To simulate autoscaling:

  1. Generate Load: Create a script or use a load testing tool to send a burst of image generation requests to your stable diffusion service.
  2. Observe (Ray Dashboard): Access the Ray Dashboard (via port-forwarding or public NLB if configured) at http://your-cluster/dashboard. Observe how these metrics change: The number of replicas for your deployment. The number of nodes in your Ray cluster.
  3. Observe (Kubernetes): Use kubectl get pods -n stablediffusion to see the creation of new pods. Use kubectl get nodes to observe new nodes provisioned by Karpenter.

Cleanup

Finally, we'll provide instructions for cleaning up and deprovisioning the resources when they are no longer needed.

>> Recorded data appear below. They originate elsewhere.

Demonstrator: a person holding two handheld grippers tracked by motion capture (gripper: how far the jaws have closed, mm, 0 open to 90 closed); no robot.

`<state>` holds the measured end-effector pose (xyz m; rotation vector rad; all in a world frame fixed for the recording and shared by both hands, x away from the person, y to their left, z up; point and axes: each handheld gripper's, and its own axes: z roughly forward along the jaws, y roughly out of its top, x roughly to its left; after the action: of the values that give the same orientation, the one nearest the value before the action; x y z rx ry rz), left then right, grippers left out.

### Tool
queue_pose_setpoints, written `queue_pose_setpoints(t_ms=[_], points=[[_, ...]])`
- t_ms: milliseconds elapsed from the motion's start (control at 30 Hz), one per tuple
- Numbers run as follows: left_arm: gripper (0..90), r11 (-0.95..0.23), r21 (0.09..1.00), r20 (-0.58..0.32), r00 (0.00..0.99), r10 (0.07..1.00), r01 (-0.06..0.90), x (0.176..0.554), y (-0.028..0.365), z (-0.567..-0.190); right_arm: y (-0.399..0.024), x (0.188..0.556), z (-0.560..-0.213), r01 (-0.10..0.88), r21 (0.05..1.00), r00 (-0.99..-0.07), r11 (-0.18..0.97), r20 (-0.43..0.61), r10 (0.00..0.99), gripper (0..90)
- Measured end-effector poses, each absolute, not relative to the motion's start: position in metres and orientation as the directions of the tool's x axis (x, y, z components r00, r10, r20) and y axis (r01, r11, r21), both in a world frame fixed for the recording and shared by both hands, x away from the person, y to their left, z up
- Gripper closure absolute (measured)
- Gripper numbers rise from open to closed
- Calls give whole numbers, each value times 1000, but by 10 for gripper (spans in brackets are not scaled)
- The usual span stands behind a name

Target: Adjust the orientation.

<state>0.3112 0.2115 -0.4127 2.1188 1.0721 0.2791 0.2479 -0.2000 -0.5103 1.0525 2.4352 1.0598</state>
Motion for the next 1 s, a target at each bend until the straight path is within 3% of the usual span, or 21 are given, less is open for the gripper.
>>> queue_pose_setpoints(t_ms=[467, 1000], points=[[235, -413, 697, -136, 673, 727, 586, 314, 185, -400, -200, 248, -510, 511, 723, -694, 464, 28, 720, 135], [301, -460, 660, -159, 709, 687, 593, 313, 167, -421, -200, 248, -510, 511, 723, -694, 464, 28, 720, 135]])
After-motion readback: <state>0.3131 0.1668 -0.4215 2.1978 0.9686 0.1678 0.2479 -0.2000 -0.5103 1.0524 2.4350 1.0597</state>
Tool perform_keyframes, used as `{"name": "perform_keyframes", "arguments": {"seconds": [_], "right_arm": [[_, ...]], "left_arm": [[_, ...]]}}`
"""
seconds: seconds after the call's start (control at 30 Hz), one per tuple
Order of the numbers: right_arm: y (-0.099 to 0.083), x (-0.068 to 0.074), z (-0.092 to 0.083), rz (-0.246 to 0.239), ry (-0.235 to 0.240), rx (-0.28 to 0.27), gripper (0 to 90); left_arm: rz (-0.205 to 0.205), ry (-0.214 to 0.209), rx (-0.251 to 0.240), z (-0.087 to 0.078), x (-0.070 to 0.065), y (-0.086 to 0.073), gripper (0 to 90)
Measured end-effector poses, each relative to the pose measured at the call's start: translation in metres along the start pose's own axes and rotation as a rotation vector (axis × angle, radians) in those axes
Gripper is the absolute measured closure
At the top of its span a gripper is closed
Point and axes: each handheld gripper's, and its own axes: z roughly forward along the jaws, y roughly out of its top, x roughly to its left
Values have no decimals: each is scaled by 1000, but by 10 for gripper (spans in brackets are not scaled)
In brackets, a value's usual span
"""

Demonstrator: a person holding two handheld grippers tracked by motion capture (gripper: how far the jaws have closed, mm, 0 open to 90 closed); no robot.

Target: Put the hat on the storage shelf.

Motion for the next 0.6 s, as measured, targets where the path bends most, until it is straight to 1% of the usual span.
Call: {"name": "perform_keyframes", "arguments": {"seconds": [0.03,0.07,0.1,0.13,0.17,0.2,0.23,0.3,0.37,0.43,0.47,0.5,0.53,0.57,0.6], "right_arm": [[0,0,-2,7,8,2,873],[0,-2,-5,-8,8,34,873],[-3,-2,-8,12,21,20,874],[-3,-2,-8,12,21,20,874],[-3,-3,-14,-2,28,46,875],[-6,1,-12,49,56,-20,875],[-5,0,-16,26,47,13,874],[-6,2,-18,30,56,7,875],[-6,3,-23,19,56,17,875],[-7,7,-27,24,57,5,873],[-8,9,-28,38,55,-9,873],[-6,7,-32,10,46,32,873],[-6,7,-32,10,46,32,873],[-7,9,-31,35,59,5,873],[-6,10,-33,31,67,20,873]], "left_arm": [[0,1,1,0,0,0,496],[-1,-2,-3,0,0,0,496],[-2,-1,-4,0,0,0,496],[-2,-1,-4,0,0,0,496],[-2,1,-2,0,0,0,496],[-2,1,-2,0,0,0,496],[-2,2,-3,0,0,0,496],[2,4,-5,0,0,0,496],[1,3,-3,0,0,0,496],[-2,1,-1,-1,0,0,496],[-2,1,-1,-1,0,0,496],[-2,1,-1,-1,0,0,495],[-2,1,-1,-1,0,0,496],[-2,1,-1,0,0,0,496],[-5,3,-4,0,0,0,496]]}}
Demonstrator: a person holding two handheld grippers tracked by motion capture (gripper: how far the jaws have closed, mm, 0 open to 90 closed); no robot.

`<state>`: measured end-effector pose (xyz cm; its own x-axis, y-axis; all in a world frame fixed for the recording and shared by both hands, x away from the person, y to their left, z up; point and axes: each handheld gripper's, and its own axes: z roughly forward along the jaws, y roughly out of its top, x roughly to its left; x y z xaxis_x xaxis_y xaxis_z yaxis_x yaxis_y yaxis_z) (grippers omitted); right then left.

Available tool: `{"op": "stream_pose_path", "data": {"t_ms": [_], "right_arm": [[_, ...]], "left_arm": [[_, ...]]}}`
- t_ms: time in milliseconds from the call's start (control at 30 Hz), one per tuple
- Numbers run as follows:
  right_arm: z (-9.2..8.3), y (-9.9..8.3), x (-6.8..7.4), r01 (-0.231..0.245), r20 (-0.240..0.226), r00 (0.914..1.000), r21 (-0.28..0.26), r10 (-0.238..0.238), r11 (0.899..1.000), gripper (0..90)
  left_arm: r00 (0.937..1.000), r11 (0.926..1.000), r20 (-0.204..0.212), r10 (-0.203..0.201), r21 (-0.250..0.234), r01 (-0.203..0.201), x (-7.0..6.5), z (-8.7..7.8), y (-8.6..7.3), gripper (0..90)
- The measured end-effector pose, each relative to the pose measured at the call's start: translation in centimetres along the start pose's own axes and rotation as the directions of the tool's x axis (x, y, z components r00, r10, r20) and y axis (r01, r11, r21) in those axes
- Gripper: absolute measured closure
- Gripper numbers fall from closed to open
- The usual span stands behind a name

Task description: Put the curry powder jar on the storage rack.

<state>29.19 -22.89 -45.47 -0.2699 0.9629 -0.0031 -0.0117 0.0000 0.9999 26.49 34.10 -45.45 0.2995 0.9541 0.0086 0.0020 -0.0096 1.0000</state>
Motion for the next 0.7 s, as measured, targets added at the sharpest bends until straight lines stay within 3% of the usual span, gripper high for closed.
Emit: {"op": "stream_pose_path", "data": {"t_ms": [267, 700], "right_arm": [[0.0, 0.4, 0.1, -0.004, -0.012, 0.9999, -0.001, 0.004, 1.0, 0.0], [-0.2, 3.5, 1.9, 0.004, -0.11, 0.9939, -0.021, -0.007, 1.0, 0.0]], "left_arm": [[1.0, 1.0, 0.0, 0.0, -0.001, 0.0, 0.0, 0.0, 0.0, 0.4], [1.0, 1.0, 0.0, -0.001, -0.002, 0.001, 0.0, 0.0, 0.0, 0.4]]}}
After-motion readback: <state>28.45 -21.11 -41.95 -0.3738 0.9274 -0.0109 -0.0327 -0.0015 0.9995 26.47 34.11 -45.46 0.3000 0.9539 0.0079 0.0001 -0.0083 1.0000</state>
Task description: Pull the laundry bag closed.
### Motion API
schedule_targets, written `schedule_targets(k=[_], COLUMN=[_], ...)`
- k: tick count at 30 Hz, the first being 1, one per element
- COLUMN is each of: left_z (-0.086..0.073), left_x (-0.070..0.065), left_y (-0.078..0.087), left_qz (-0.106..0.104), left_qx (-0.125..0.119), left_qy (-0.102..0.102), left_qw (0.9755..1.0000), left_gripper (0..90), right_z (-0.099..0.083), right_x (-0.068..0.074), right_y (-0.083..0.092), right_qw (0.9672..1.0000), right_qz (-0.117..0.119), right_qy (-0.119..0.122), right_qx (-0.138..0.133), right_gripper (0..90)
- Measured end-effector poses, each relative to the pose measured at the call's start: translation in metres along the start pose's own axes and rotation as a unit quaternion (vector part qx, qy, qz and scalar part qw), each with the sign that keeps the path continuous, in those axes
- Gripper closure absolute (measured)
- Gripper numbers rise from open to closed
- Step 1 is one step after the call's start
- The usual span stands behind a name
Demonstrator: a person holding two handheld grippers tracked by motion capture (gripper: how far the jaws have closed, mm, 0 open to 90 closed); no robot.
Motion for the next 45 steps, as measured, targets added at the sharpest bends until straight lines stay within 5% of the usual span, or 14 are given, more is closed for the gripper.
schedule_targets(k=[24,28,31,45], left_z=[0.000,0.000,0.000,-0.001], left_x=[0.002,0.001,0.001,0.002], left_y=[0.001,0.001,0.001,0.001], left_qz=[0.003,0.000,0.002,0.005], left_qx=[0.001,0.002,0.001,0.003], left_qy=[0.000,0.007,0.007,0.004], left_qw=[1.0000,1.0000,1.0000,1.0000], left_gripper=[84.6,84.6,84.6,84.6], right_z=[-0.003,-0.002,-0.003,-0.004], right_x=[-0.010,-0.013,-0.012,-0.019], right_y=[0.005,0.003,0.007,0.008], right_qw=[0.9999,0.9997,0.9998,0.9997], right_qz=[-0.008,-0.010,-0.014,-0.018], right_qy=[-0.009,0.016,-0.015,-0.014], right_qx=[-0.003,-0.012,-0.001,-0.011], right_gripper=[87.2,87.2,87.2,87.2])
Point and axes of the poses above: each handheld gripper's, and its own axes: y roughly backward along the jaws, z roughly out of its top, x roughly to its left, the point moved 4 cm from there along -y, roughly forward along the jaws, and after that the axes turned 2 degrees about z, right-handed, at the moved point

Step1: Delete Gradio Container

Ctrl-c on the localhost terminal window where docker run is running to kill the container running the Gradio app. Optionally clean up the docker image

docker rmi gradio-app:sd

Step2: Delete Ray Cluster

cd ../stable-diffusion-rayserve-gpu
kubectl delete -f ray-service-stablediffusion.yaml

Step3: Cleanup the EKS Cluster This script will cleanup the environment using -target option to ensure all the resources are deleted in correct order.

cd ../../../ai-ml/jark-stack/
./cleanup.sh